NASA's orbiting telescope recently discovered a rocky planet that is 30 to 70 percent larger than Earth. But everything becomes more interesting because this exoplanet, now called TOI-715 b, even though it is located in another solar system, is only 137 light-years away, which can be considered close to Earth.
But NASA now has more information about this giant Earth, which apparently orbits within the habitable zone of its parent star. For this reason, the North American Space Agency believes that “the planet may have the right temperature for liquid water to form on its surface.”
NASA explains that several other factors are necessary, “such as the right atmosphere” for the presence of surface liquid water.
The now discovered exoplanet orbits close to its star, with each orbit lasting just 19 days. But since this star is a red dwarf, being cooler and smaller than the Sun – and a medium-sized Earth star – TOI-715 b should not register very high temperatures.
Although we can only see this exoplanet as a distant dark dot as it passes in front of its red dwarf star, NASA created an image to show what TOI-715 b could look like, which it shared on the social network X, as we can see above.
Rocky planets with red dwarf stars could be habitable
According to NASA, rocky planets orbiting red dwarf stars are currently the best bet in terms of being habitable.
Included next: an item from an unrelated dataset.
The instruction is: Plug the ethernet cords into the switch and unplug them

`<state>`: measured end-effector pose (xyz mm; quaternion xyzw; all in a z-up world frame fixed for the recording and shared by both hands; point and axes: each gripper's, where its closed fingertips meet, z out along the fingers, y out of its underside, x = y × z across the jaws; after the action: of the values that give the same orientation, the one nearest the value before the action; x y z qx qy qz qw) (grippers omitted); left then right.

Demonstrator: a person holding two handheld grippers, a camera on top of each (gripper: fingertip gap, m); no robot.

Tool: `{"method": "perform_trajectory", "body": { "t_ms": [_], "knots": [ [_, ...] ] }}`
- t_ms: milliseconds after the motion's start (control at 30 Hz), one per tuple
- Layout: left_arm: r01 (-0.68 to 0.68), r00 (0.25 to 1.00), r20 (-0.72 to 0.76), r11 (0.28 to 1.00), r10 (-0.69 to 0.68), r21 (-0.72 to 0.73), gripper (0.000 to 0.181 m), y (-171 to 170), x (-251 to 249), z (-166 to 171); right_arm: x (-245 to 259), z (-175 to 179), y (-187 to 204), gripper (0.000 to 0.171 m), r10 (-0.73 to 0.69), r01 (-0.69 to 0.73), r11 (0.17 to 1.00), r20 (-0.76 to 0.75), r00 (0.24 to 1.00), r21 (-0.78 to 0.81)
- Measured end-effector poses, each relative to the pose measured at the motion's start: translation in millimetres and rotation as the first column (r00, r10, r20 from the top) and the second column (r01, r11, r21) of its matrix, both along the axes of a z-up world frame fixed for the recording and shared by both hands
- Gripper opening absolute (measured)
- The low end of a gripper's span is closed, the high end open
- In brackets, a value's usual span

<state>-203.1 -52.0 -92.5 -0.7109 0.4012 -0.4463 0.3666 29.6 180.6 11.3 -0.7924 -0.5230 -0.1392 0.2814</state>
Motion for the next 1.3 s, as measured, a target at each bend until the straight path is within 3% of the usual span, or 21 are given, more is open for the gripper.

All because they meet some conditions suitable for life.
For example, they have shorter years due to their short orbits, and since red dwarf stars are cooler, the surface temperatures of these planets are not unbearably scorching.
Naturally, other parameters are needed, but these conditions are already ideal for creating a bioluminescent environment.
“Coffee trailblazer. Social media ninja. Unapologetic web guru. Friendly music fan. Alcohol fanatic.”